パフォーマンスいわれ17 サディスティクサーカス10<春>
2014年4月、春サディスカ。会場は前年度大好評だった大田区のスーパー銭湯。そして春サーカスの和気あいあい感に楽しみを感じ、予約開始と共に予約は殺到した。春バージョンは80名程しか入れない。
私は昨年同様フロアーショーバージョンの切腹を考えた。酒を呑み、肴をつまんでいる宴会場、しゃちほこばったショーでは気分も乗らない(腹切りシーンはしっかりと見せますけどね)。フロアーショーバージョンの時は、まず選曲から入る。どんな曲で楽しんでもらうか。温泉場といえばやはり「和」であり「演歌」である。

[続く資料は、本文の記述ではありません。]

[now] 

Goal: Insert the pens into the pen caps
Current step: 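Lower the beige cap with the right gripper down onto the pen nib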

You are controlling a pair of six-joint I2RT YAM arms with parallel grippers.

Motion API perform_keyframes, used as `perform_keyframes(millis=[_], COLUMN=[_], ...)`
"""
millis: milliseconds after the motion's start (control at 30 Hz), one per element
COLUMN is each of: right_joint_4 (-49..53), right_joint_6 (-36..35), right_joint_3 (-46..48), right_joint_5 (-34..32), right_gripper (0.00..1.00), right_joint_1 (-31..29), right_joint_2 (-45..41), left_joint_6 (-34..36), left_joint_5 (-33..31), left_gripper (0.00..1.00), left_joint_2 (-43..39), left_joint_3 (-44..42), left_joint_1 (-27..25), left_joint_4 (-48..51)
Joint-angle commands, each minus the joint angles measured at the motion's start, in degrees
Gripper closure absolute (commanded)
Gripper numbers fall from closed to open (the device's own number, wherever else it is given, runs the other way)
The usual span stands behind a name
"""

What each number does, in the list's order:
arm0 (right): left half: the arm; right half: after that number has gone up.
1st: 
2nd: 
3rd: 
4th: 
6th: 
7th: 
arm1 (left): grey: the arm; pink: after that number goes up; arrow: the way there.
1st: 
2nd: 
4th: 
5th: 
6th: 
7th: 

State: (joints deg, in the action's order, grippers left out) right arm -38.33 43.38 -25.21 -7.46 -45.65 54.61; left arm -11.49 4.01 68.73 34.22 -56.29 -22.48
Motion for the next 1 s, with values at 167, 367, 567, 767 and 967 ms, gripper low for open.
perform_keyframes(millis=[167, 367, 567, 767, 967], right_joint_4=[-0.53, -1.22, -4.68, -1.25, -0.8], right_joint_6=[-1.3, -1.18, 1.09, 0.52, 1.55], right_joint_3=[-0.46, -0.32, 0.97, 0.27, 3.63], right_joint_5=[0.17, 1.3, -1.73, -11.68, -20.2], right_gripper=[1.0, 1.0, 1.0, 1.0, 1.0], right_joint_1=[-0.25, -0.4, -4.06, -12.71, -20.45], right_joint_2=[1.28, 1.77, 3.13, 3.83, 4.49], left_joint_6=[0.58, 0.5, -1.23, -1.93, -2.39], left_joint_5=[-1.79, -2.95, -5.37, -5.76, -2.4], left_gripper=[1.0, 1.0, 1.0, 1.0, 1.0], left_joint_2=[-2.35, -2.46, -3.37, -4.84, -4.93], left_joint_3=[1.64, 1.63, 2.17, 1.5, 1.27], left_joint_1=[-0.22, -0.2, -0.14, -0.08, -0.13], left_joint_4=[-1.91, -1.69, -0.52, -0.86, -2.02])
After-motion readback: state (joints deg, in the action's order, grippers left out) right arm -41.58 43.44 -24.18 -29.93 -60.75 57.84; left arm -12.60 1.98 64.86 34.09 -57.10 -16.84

ちょっと話はずれるが、ストリップ劇場で選曲された演歌(または楽曲)はヒットする、というジンクスが1980年代頃まであった。昔の踊り子さんは、シングル盤のレコードを持ち歩き、小屋で編集(曲繋ぎ)をしていた。テレビ番組やラジオなどで聞いた気にいった曲を即座に使用していたからだ。そしてこれは、当時の状況も噛み合ってのこと。1970年代後半から1980年代中期までは「マナ板本番ショー」が全盛期であった。マナ板に上がっているお客人はともかく、男性客が野郎の本番している姿など見たくない。その間の曲は万人が聴きやすい曲を選曲していた。演歌や歌謡曲がここで選ばれるわけだ(外人の踊り子は当時のヒットディスコ曲である)。客席では鼻歌なんかも出たりして。
私はSMショーだったので演歌を選曲することはなかったが、聞いていて「いいなー、和むなぁ」と感じることが度々あった。演歌に対してこんなにじっくり「詞」と「曲」を聴いていなかった。1日4回10日間で40回その曲を聴くわけだ。そしてこのストリップ劇場で聴いた演歌で、しみじみ「演歌」という楽曲を、初めて「好き」と思ったのである。いや、もしかして、心が荒んでいたから「演歌」がしみいったのかもしれない。どちらもアリかな。
話を戻そう。何かの機会で演歌を選曲したいと考えていたので、こういった企画にはうってつけである。前回は堀内孝雄「恋唄綴り」であったが、今回は「夜桜お七」を踊りの曲として選んだ。 ・夜桜お七 ・EL TANGO DE ROXANNE ・愛の讃歌 この3曲の構成である。
和洋折衷なのは飽きさせないためである。ショー時間は15分。観たい人にはあっという間の時間だが、興味ない人には長い時間。ましてや酒が入っているので時間感覚が伸びる。聴いたことがある曲やテンポもそれぞれに違う曲で「曲」を聴いてもらう、という意識もある。そしてこういった選曲はストリップ劇場で学んだことだ。
それまで和んだ雰囲気が一変する時が腹切りシーン。曲は「愛の讃歌」である。激しいシーンであるが、曲は救いのある曲をあえて選んでいる。「死」の行為には救いがないとショーにはならない。いよいよ、と、短刀を取り出すと客席の空気が変わる。にこやかなお客人の顔がキリッと引き締まる。ご来場のお客様は、ほぼ常連様なので、私が切腹することは十分承知のはずだが、皆、怖いもの見たさのような顔つきになる(こういった場では照明もそれ程仕込んでないので、客席がよく見えるのだ)。
いやー、この春も楽しんだ!やりきった!春サディスカは皆が和気あいあいなのが本当に楽しい。これこそ真のショータイムだと思う。そしてここではフロアーショー形式で演じているため、記録をほとんど取っていない。写真も文章も少ないのはこのためだ。悪しからず。